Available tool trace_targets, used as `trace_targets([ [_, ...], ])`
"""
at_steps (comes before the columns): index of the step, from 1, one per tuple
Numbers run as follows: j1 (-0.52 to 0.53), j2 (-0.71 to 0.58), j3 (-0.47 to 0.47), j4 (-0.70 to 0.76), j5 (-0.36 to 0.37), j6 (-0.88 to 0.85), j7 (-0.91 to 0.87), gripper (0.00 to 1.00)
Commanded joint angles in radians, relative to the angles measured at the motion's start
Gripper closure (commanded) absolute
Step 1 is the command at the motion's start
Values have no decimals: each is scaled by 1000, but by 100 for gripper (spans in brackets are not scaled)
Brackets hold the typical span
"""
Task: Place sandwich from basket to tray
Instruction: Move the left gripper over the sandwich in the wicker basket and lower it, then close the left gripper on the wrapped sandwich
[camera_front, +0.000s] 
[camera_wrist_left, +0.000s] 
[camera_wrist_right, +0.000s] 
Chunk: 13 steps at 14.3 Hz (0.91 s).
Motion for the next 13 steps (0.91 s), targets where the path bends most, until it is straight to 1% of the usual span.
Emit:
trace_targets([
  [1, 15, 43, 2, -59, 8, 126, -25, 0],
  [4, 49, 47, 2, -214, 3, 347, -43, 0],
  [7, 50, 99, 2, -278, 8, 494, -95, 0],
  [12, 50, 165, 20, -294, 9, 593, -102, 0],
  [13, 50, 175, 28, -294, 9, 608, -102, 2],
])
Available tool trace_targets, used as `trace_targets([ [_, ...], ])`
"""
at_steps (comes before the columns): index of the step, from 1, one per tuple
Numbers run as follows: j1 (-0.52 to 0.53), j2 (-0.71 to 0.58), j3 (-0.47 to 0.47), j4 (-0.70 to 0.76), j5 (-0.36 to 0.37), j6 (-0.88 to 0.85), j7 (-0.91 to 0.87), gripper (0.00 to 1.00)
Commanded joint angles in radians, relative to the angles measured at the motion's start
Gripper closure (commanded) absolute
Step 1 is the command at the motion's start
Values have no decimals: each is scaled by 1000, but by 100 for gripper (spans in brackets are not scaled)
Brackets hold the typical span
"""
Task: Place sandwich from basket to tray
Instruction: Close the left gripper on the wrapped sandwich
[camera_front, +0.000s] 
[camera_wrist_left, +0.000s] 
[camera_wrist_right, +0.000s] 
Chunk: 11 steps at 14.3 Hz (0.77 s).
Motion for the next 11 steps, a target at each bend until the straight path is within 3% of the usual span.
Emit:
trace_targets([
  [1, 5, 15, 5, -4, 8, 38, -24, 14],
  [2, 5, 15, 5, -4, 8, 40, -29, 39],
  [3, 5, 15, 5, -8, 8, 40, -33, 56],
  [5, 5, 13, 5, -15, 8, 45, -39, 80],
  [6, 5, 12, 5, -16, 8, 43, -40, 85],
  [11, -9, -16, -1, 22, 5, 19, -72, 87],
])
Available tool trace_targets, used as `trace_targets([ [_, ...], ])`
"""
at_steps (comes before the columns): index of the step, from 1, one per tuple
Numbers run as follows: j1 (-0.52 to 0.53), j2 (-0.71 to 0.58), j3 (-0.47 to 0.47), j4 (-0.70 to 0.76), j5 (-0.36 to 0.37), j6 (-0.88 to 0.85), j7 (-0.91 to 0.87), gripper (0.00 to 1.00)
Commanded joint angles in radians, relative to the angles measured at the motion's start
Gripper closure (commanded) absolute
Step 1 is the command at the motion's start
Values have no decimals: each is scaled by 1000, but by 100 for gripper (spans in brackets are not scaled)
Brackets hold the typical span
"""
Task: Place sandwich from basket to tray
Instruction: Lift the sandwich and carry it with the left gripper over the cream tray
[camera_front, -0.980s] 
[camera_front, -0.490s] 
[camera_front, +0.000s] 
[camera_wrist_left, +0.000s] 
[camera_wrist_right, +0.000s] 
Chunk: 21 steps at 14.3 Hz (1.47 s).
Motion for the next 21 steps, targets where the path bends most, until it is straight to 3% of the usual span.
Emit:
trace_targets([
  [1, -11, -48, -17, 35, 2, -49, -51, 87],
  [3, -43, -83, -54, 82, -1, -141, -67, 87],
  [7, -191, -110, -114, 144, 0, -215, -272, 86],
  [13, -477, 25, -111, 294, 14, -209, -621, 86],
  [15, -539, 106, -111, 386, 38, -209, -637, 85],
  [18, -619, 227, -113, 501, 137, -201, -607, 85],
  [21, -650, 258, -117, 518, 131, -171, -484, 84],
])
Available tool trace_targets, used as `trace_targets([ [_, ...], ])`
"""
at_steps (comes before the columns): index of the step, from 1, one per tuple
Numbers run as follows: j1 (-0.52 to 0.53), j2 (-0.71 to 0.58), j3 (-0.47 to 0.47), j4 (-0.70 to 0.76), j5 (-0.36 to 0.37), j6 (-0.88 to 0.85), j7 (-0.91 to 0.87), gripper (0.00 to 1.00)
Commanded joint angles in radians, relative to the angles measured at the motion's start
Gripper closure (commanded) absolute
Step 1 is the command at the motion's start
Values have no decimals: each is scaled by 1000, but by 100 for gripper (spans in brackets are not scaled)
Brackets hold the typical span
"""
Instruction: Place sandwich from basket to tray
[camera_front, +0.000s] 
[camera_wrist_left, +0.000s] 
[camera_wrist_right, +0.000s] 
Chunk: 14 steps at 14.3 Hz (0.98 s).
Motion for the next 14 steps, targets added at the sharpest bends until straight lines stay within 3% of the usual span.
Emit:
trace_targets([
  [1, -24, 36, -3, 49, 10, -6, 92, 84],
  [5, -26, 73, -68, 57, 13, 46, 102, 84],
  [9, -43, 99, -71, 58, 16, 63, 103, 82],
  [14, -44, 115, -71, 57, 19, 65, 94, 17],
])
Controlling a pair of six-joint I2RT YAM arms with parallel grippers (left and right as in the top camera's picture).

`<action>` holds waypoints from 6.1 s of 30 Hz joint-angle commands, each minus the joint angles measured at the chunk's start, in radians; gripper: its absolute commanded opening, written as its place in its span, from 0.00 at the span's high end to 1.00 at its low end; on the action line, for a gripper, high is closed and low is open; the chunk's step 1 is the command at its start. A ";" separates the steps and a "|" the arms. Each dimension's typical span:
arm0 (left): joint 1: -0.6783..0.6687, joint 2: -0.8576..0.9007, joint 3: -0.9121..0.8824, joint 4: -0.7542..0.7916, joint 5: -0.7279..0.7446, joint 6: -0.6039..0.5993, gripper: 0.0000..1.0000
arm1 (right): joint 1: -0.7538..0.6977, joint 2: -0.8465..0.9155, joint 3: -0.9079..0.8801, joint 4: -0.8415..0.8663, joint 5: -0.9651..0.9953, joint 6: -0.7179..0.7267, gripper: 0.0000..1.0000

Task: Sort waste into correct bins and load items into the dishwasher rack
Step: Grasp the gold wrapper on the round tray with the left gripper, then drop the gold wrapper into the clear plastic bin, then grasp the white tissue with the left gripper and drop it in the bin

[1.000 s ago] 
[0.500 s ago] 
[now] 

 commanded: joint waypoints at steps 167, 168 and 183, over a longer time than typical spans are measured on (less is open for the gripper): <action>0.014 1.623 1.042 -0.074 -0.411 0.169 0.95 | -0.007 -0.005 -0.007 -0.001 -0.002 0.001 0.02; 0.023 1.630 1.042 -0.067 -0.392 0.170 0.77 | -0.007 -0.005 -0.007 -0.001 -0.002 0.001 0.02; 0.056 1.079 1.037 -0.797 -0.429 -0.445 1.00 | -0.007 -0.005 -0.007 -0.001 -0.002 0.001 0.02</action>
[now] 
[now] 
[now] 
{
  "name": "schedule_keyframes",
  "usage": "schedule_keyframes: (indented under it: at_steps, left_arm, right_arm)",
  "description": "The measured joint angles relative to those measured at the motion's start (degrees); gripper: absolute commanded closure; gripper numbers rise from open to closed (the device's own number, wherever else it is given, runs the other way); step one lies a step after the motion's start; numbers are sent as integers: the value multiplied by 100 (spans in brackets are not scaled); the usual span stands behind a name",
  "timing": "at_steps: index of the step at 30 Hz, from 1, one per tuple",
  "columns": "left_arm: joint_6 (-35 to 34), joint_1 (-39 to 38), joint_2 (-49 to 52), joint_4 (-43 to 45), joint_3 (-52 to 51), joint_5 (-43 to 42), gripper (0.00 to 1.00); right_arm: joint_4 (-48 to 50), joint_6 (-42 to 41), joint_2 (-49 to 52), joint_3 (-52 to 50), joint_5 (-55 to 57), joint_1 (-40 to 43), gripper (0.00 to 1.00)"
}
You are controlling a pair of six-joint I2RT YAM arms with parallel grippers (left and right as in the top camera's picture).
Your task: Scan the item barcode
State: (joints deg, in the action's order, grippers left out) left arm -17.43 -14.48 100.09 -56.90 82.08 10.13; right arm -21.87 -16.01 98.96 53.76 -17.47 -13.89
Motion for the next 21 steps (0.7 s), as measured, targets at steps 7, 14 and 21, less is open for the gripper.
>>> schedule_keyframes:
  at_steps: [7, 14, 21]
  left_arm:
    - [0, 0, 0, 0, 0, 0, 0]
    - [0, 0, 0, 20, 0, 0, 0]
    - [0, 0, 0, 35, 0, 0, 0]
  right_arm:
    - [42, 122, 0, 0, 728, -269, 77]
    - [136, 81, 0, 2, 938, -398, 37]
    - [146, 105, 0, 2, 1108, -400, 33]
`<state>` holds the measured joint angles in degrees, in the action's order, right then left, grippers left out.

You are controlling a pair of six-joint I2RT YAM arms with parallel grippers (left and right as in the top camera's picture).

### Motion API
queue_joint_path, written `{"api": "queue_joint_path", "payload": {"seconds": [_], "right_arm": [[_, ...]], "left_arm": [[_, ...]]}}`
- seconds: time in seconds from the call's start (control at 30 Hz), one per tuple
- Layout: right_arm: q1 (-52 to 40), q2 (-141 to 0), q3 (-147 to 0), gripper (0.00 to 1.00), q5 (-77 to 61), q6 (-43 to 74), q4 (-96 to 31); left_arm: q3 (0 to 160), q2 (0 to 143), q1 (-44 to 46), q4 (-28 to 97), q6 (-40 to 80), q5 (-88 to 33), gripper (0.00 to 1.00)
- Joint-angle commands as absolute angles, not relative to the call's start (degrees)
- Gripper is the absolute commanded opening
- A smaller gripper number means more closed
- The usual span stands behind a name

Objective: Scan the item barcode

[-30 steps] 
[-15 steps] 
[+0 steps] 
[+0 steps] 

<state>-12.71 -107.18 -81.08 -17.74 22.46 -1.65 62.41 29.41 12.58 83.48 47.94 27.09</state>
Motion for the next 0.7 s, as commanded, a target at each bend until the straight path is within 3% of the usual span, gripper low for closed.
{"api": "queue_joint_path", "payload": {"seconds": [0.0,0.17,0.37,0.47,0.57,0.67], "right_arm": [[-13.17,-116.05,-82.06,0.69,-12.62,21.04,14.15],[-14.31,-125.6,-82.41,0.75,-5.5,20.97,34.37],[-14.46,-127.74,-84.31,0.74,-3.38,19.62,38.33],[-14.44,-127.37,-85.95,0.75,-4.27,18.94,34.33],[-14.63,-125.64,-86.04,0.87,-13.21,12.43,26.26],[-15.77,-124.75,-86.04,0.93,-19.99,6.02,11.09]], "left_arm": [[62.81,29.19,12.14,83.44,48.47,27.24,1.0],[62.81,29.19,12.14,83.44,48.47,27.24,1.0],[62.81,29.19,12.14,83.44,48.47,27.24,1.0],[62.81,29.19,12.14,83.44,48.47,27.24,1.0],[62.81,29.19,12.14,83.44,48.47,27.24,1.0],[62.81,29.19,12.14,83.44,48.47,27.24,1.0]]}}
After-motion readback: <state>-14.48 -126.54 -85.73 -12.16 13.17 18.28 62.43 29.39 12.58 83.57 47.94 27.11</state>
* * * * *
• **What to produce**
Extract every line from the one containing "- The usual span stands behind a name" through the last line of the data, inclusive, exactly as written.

• **Answer box**
- The usual span stands behind a name

Objective: Scan the item barcode

[-30 steps] 
[-15 steps] 
[+0 steps] 
[+0 steps] 

<state>-12.71 -107.18 -81.08 -17.74 22.46 -1.65 62.41 29.41 12.58 83.48 47.94 27.09</state>
Motion for the next 0.7 s, as commanded, a target at each bend until the straight path is within 3% of the usual span, gripper low for closed.
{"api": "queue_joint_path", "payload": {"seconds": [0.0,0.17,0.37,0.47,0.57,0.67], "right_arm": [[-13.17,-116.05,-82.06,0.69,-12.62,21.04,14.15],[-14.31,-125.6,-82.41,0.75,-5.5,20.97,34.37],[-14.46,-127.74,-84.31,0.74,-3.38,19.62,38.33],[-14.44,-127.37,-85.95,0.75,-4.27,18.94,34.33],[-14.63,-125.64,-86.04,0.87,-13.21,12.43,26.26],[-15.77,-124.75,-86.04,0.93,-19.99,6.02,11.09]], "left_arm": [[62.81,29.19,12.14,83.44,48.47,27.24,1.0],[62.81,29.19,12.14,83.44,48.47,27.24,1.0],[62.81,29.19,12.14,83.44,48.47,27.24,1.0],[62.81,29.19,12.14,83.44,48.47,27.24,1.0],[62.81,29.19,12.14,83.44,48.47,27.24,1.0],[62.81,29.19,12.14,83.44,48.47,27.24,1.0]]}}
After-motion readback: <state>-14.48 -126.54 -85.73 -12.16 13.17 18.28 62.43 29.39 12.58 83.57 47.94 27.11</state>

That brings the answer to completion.